Exercise: A verbatim copy of the lines starting at the one with "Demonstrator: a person" and ending at the last line below is required; include nothing else.

━━━ Stored data ━━━

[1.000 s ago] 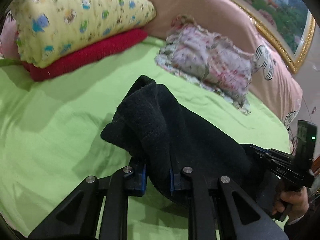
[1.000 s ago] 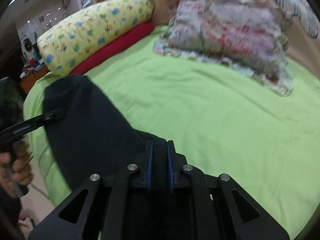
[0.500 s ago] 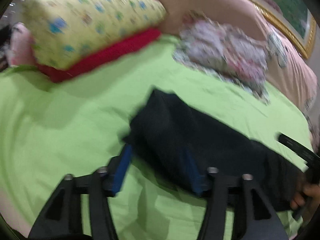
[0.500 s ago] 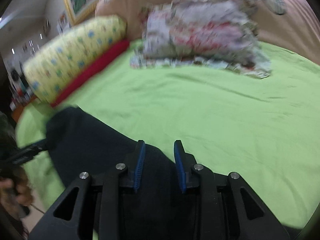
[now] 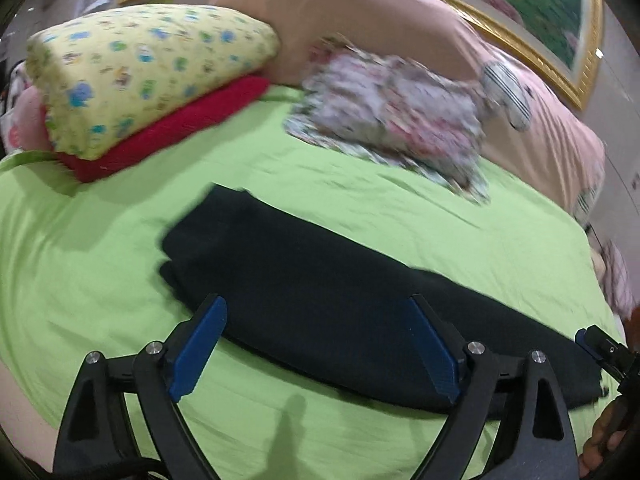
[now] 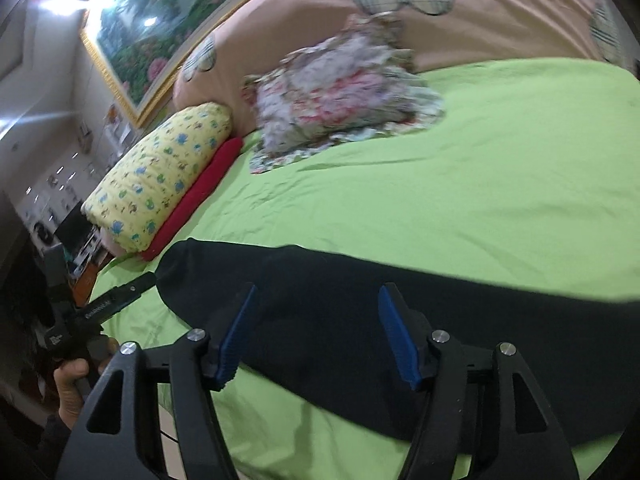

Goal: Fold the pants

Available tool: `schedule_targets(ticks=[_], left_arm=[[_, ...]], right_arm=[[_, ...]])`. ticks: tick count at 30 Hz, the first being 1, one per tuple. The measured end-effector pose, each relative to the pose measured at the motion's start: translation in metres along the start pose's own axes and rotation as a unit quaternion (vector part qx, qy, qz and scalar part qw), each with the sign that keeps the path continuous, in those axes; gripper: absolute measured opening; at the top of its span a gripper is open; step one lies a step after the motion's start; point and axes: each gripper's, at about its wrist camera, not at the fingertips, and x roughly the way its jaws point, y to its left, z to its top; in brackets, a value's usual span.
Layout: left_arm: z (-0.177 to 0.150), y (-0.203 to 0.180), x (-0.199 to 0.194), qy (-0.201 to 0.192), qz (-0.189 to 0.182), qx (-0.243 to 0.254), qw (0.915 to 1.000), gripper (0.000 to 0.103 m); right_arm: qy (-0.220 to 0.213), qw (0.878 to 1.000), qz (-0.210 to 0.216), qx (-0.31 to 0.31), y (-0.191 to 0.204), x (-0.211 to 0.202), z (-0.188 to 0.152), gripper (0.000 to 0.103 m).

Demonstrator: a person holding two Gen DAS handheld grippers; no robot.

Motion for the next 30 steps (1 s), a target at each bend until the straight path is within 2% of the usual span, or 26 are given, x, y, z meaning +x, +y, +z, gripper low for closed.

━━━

Result:
Demonstrator: a person holding two Gen DAS handheld grippers; no robot.

Motion for the next 30 steps (1 s), a target at each bend until the straight path is within 2% of the usual span, or 26 are given, x, y, z meaning +x, +y, +z, gripper low for closed.

None of the exercise remains to be done.